Records from a data source:
▬▬▬▬▬▬▬▬▬▬

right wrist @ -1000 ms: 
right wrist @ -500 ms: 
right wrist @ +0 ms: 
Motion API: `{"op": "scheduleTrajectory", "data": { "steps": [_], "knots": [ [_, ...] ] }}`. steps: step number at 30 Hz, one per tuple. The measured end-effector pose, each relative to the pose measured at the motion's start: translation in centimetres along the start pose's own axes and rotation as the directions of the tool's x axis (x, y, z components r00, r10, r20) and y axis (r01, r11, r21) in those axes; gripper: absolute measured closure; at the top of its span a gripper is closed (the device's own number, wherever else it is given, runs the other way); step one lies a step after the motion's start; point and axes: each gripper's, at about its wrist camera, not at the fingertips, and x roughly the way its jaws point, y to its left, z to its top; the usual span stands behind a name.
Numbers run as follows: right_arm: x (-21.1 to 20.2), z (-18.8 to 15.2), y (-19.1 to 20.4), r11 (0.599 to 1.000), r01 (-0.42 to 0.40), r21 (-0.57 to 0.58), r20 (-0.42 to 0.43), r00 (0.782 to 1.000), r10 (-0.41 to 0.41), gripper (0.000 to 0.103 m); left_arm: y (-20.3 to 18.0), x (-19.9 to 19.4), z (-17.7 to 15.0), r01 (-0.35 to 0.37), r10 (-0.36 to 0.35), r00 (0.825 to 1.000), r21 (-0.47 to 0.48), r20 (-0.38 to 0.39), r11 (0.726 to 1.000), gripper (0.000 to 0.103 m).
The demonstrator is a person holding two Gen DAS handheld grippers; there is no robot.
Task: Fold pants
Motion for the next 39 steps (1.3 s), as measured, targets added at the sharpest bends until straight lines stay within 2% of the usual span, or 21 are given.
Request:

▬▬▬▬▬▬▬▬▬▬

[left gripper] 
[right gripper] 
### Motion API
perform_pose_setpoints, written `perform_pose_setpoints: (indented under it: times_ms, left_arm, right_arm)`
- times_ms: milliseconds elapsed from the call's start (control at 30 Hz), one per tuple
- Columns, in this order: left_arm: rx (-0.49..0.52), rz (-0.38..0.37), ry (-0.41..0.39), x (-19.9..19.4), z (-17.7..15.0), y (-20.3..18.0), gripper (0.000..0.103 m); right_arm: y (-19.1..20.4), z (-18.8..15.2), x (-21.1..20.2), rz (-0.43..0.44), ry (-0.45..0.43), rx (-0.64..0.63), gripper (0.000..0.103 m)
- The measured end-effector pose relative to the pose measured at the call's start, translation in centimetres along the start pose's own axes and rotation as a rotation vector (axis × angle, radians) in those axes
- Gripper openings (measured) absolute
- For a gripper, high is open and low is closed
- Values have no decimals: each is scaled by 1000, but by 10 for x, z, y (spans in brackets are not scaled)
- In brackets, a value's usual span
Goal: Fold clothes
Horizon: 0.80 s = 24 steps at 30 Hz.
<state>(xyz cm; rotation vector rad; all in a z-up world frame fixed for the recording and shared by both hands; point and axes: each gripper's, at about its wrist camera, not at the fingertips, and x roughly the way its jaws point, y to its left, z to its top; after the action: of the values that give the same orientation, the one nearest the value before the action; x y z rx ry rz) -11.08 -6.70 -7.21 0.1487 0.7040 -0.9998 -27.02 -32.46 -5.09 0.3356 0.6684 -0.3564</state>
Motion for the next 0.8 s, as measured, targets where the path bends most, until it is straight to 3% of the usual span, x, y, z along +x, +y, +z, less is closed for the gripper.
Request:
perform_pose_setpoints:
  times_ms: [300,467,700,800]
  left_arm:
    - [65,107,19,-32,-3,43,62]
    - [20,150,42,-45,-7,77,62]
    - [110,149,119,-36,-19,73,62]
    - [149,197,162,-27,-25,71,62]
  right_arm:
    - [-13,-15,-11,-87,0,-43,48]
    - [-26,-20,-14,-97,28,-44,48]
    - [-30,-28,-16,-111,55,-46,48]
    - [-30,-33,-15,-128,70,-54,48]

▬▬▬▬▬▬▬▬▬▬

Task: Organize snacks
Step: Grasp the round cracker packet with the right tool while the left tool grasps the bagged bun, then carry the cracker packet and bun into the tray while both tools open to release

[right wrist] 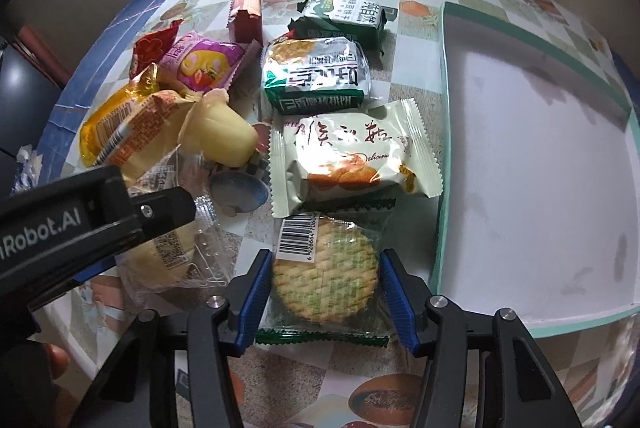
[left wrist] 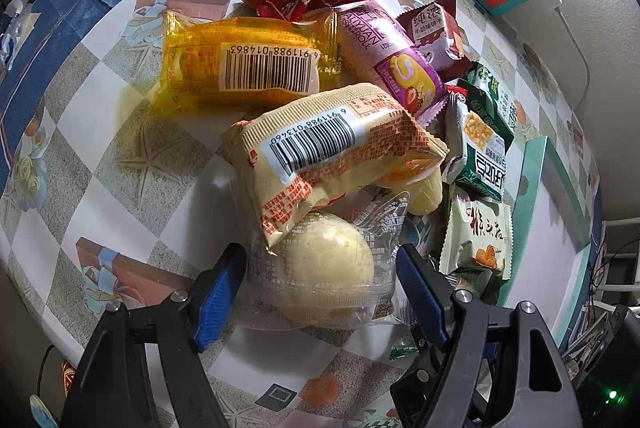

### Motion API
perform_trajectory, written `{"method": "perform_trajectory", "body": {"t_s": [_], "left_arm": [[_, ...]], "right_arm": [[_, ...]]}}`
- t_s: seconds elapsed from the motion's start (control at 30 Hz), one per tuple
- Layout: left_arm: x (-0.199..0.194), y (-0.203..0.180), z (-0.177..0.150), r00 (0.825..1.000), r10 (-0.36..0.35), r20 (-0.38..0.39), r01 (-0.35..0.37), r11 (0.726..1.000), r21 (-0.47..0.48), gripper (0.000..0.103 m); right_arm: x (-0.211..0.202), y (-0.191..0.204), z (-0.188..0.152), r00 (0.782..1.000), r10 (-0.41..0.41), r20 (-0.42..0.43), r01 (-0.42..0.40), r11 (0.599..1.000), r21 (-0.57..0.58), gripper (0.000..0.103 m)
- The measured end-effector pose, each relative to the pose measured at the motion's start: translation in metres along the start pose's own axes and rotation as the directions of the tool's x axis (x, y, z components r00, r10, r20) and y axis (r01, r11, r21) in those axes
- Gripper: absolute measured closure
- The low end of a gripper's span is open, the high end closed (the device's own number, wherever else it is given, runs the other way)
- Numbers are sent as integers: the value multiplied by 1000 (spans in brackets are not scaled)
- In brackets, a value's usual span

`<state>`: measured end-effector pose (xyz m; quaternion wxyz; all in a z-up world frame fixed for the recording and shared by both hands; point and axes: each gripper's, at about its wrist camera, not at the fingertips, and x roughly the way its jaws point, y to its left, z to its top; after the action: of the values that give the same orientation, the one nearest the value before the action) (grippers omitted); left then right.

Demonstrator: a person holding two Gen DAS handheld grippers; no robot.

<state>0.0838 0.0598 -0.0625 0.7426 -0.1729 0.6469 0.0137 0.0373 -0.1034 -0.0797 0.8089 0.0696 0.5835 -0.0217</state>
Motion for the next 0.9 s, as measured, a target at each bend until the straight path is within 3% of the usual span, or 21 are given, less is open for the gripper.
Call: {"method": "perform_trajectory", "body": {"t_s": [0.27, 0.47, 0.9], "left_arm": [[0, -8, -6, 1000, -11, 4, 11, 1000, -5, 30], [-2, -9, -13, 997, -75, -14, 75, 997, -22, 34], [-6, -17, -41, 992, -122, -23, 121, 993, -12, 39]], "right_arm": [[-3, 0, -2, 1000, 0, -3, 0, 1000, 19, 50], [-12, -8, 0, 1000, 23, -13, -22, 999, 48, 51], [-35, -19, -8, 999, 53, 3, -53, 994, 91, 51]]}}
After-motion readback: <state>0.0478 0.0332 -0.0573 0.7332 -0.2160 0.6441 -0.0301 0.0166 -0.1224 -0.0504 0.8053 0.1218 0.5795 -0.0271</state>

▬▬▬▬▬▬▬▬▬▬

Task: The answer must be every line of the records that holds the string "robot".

Answer section:
The demonstrator is a person holding two Gen DAS handheld grippers; there is no robot.
Demonstrator: a person holding two Gen DAS handheld grippers; no robot.

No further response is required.